Time series queries are queries that return a result set for every data point in the query’s time range. In Interana Explorer, time series queries are rendered using the Time view.

Endpoints

The API currently supports one endpoint: query. The query endpoint allows the user to make queries against Interana. The URL path to the query endpoint is:

https://<cluster hostname>/api/v1/query

The query endpoint must be accessed with the GET http method.

Authentication and authorization

All requests to the API must be over SSL (https protocol).

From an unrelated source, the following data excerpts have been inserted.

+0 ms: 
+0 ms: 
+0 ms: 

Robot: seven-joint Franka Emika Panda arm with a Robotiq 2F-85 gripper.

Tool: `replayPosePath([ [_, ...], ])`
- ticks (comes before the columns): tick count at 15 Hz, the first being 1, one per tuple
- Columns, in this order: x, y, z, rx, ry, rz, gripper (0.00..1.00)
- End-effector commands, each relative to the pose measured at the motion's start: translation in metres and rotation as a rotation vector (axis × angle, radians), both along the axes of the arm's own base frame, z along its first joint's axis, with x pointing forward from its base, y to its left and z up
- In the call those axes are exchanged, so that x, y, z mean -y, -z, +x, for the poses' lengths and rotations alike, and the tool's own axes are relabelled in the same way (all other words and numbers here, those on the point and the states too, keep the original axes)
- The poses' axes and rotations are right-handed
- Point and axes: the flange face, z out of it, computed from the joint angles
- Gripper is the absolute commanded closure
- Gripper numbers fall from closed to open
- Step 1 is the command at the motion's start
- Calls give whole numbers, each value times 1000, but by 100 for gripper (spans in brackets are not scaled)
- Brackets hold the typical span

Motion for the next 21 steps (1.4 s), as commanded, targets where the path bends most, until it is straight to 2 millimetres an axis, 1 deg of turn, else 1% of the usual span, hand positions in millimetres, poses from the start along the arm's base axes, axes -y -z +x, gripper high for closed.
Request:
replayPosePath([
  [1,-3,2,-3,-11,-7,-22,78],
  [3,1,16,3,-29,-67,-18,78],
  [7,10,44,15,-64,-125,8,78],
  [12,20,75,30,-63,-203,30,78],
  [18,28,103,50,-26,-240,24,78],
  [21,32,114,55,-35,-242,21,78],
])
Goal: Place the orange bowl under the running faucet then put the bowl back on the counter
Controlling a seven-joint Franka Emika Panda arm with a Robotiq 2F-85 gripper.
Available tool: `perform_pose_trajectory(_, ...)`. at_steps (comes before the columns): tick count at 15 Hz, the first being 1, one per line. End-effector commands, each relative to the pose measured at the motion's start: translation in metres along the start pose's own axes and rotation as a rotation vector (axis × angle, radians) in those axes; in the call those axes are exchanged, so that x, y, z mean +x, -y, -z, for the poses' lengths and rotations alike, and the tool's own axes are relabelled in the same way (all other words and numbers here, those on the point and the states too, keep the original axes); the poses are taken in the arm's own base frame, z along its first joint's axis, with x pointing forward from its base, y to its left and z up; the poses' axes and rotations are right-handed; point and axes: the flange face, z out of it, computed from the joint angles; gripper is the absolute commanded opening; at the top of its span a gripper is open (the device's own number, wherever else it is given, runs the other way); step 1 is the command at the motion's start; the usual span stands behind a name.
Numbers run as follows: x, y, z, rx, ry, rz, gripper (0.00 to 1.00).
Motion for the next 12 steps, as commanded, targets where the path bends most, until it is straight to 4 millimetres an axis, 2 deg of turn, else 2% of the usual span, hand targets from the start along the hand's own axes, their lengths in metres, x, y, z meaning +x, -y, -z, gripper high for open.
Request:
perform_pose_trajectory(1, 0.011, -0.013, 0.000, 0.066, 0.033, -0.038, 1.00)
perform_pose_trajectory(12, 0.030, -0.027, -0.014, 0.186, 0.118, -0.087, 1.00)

The API uses a token based authentication model. Tokens can be created or revoked by Interana support. Tokens must be passed in the Authorization header of each request to the API in the following format:

Authorization: Token <token>

Every user account is authorized to make requests to the API, as long as they use a valid request token.

Requests

Requests to the query endpoint must be sent with the GET http method. The required query parameter defines the query to be executed on Interana. It is a JSON object that is URL-encoded and passed as a parameter to the request. 

Object format

The query object has the following format:

query

Name Type Required Description
dataset string yes The name of the dataset that you want to use.
start int yes The start time for the query. Represented as milliseconds since UNIX Epoch time.
end int yes The end time for the query. Represented as milliseconds since UNIX Epoch time.
timezone_offset int no Milliseconds offset from UTC, used for day alignment. This defaults to the configuration of your Interana instance, or Pacific daylight time if the instance is not configured (PDT = -7hr\*60m / hr\*60s / m\*1000ms / s = -25200000 ms).
queries array yes A list of objects containing details about the query. For most basic queries, this list will only contain one element (see queries).
group_by array no An array of strings listing the columns to group by. Applies to all query objects.
max_groups int no The number of groups to return if group_by is specified. Defaults to 10.
sampled boolean no Whether to run a sampled query. The default is true.
compute_all_others boolean no When group_by is specified, whether to compute the "All others" group. Defaults to false.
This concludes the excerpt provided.